JJ is a stubborn, wild character who seems to have no boundaries. He would do anything to protect his friends, even if that means risking his own life or putting his entire life on the line. After Pope sinks the boat of a rival kook, JJ tells the police he sank the boat so that Pope doesn’t have to go to jail. He battles problems with his father and tries not to get his friends involved with his issues at home. He is constantly cracking jokes and making his friends laugh, but he doesn’t seem to care much about his future.
Lastly, there is John B., the protagonist. He lives alone because his father disappeared a long time ago. He is desperate to find the Royal Merchant, a famous shipwreck in the area, which he thinks will help him also find his father. He wants to finish his father’s mission and encourages all his friends to help, even though it may get them into a predicament. His father’s mission before he went missing was to find the Royal Merchant, because it was believed that there was still gold on the ship. John B. is frantic to get to the bottom of his dad’s disappearance, and that gets him into some dilemmas. He and his friends have a few run-ins with the local sheriffs and are also almost killed by some criminals who want a compass that is in John B’s possession, which used to be his father’s.

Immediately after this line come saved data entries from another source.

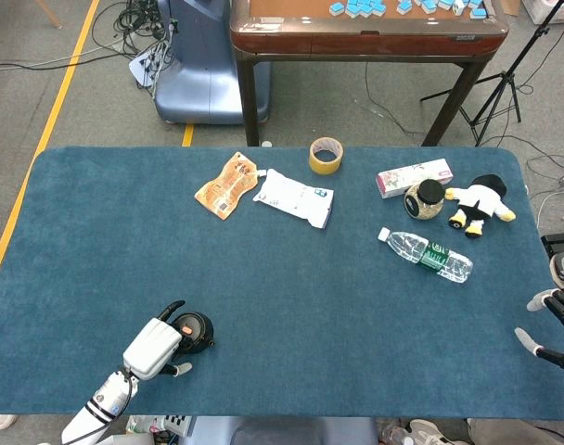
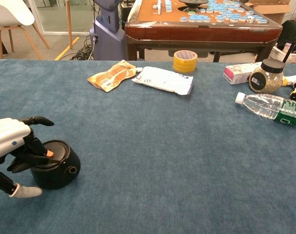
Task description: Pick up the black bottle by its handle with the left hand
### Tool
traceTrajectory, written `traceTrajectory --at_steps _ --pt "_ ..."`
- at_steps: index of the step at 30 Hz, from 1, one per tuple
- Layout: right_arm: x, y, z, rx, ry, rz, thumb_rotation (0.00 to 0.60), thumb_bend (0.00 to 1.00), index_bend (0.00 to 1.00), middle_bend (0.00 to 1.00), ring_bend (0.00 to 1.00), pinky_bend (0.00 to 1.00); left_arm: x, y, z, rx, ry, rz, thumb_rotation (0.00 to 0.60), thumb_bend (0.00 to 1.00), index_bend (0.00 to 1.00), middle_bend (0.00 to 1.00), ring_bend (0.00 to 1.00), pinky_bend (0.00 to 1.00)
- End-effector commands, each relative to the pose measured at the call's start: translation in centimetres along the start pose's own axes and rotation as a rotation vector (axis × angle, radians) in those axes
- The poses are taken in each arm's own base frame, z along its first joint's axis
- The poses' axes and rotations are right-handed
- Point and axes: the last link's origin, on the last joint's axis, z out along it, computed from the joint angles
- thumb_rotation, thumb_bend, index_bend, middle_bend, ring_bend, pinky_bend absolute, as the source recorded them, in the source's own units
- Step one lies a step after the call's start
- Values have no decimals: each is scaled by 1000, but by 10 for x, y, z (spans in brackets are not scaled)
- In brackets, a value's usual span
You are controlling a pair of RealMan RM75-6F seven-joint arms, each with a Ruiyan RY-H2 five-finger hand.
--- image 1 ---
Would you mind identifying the clear water bottle green label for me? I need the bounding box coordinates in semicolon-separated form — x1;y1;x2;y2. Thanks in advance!
378;226;474;284

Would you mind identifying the blue felt table cloth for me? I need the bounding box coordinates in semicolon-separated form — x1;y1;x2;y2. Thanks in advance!
0;146;564;418

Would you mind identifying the yellow tape roll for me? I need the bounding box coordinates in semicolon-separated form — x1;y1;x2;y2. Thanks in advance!
308;136;344;176

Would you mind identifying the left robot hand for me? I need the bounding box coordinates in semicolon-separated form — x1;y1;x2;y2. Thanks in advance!
122;317;195;382

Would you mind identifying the white chair with wooden legs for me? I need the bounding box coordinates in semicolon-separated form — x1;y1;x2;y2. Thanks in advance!
33;0;63;29

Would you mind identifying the pink and white carton box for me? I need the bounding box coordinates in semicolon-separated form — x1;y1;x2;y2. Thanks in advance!
376;158;455;199

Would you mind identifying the brown mahjong table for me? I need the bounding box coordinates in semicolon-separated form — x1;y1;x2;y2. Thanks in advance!
229;0;510;147

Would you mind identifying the black tripod stand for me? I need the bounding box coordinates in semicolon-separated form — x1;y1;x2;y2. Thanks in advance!
419;0;564;147

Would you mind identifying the black round device orange button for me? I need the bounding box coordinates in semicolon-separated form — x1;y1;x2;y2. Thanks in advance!
155;299;216;356

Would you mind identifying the bundle of black floor cables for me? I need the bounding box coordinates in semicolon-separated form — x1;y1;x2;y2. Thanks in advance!
91;0;176;61

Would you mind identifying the penguin plush toy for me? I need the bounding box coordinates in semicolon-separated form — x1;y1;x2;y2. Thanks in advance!
443;173;517;239

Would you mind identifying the orange snack pouch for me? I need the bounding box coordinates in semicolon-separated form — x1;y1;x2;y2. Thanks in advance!
193;151;260;222

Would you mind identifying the blue grey robot torso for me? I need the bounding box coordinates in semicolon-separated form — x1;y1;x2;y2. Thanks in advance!
188;416;380;445

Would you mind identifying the white plastic refill pouch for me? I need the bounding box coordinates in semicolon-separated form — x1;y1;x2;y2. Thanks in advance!
252;168;335;230

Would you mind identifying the blue grey machine base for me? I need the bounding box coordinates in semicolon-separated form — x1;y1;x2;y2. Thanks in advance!
128;0;272;125

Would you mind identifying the glass jar with black lid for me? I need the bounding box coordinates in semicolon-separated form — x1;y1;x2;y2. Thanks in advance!
404;179;446;220

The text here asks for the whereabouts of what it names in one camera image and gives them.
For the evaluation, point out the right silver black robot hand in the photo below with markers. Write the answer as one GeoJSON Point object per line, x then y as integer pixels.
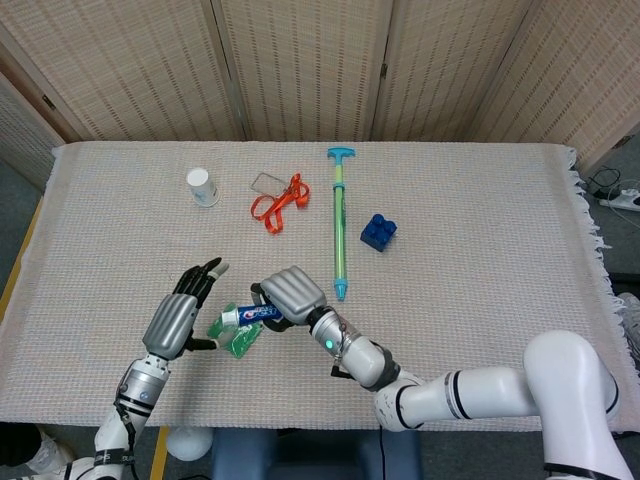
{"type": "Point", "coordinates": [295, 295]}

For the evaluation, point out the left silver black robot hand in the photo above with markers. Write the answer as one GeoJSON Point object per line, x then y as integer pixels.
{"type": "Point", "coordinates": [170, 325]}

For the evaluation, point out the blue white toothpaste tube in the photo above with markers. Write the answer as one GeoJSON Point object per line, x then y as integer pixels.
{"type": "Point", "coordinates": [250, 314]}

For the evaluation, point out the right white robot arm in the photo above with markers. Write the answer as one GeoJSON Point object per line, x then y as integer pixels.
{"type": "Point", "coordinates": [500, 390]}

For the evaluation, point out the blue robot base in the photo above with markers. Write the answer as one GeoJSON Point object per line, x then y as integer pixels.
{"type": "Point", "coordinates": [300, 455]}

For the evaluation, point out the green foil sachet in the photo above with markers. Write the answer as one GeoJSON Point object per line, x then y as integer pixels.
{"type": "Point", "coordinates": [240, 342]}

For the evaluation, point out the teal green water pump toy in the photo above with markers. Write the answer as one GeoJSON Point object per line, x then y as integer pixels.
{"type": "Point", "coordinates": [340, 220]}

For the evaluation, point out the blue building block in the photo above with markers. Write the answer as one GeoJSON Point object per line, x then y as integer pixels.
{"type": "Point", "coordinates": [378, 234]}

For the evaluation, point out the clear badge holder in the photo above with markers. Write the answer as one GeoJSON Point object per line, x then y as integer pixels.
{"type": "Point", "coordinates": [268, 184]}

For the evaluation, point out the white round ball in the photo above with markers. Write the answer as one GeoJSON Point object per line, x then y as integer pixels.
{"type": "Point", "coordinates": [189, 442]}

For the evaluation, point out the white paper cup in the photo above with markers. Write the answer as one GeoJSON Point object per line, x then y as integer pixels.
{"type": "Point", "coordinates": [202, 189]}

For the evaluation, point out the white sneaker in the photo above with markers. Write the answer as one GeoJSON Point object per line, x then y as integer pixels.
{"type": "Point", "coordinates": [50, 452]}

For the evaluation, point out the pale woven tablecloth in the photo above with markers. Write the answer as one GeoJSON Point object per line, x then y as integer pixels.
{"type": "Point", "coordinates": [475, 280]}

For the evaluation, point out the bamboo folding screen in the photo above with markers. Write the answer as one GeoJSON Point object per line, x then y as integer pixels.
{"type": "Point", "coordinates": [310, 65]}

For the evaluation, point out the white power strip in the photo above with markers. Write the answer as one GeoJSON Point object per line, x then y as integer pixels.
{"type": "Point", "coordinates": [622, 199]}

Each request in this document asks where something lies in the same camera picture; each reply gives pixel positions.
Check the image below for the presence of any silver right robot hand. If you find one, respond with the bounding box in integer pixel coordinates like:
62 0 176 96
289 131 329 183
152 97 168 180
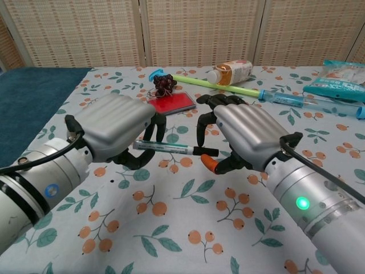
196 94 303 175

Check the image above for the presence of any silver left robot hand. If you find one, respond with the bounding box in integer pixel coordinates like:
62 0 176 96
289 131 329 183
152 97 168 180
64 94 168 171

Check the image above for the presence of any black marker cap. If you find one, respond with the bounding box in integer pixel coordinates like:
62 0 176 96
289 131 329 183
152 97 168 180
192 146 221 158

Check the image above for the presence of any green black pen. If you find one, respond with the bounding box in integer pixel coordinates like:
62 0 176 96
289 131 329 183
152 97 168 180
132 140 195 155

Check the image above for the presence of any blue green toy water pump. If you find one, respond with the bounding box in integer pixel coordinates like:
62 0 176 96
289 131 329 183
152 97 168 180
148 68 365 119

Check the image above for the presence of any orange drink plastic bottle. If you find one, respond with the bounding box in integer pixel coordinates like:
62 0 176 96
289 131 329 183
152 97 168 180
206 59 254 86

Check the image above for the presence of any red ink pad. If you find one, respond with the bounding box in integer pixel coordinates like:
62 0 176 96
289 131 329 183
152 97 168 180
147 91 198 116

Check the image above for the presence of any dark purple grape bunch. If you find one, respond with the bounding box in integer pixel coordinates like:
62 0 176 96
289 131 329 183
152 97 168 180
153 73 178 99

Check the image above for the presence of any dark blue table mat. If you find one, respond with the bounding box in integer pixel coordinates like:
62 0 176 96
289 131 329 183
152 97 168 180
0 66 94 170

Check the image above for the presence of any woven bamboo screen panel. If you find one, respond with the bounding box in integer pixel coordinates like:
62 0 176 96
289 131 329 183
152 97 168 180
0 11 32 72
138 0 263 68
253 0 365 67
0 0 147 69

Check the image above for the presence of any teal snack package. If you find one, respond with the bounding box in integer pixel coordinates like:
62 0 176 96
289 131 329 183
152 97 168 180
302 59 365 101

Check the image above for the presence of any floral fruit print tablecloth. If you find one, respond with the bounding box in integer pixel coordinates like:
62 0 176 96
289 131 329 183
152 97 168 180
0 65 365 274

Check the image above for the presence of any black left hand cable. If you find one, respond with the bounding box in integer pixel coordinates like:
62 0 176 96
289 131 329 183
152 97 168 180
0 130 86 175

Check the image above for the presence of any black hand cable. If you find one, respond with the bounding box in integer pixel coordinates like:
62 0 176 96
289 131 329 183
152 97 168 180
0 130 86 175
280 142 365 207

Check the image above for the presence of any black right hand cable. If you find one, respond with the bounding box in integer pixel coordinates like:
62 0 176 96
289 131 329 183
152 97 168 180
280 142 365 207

These characters travel all over their island on a task to get to the bottom of what happened to John B’s father and to finish his work of finding a ship that sank in 1829 and the gold that is allegedly inside the ship. Along the way, the pogues and the kooks cross paths, causing additional drama within the show. A love story even brews between a kook and a pogue, which is unheard of. The combination of love, drama, and adventure made the show addictive and challenging to stop watching.

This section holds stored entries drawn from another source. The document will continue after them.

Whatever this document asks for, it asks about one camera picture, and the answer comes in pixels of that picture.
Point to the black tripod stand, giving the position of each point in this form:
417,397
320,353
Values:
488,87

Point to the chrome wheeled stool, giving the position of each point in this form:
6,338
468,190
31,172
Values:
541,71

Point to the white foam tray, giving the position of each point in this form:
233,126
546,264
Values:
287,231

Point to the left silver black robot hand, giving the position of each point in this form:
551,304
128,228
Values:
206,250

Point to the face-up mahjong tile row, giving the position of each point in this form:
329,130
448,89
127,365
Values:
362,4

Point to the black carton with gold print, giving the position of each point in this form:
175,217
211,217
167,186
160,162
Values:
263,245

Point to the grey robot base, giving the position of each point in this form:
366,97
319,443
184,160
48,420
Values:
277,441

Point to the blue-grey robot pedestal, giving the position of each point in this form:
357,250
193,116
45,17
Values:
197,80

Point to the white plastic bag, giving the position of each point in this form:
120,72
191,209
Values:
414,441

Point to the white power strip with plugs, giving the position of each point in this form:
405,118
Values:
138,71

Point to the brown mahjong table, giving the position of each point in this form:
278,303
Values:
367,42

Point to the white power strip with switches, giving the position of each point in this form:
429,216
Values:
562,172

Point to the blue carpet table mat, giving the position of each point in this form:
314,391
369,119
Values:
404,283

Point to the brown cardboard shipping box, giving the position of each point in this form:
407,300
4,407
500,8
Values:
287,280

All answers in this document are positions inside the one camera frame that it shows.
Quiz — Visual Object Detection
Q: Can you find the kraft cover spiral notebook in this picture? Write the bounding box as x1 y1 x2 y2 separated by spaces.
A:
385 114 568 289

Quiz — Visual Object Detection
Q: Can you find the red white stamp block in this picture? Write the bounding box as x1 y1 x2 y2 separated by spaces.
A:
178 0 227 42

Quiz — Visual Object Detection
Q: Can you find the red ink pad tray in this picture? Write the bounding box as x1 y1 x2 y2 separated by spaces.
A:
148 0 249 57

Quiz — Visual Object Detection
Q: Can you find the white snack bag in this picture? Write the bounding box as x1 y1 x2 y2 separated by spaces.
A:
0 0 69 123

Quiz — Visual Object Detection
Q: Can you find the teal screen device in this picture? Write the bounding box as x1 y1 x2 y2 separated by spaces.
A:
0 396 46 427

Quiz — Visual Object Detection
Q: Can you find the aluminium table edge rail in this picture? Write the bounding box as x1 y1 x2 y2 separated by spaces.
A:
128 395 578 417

Another reason I found the show so addictive is because the characters don’t use cell phones, because a storm knocked out all cell phone service on the island. They just explored and enjoyed lives with minimal rules and no technology. I thought it was interesting how they spent every day outside exploring, rather than sitting inside on technology. These characters always found an exciting way to spend their days, and each day is a new experience and one day closer to finishing the mission. There were so many dramatic and unexpected twists and turns.
Grace Marchetti (‘21) binge-watched the show and said that it was an “adventurous, addictive escape from the outside world, that I couldn’t get enough of.” Kylee Sanderson (‘21) thought that “at first the plot was kind of cheesy, but the characters made it such a good watch that I basically watched it in one night.” Tate Crawford (‘21) said that she “really enjoyed the plot of the story and how it was so action-packed.” She also said that “It was also fun to watch because it was kids our age going on thrilling adventures during summer, which we all want to be doing right now.”
The show contains ten episodes, each about 45 minutes. That is seven and a half hours’ worth of TV that a few of my classmates and I all watched in less than a day. Madeline Cline, who plays Sarah Cameron in the show, shared exclusively with Seventeen Magazine that “We were also on the edge of our seats waiting for the next episode to be emailed to us.” If that doesn’t tell you how addictive the show is, I don’t know what would. The end of the season left me wanting more. It ended on a cliffhanger, and I, among many others, am anxiously waiting for season two to be released.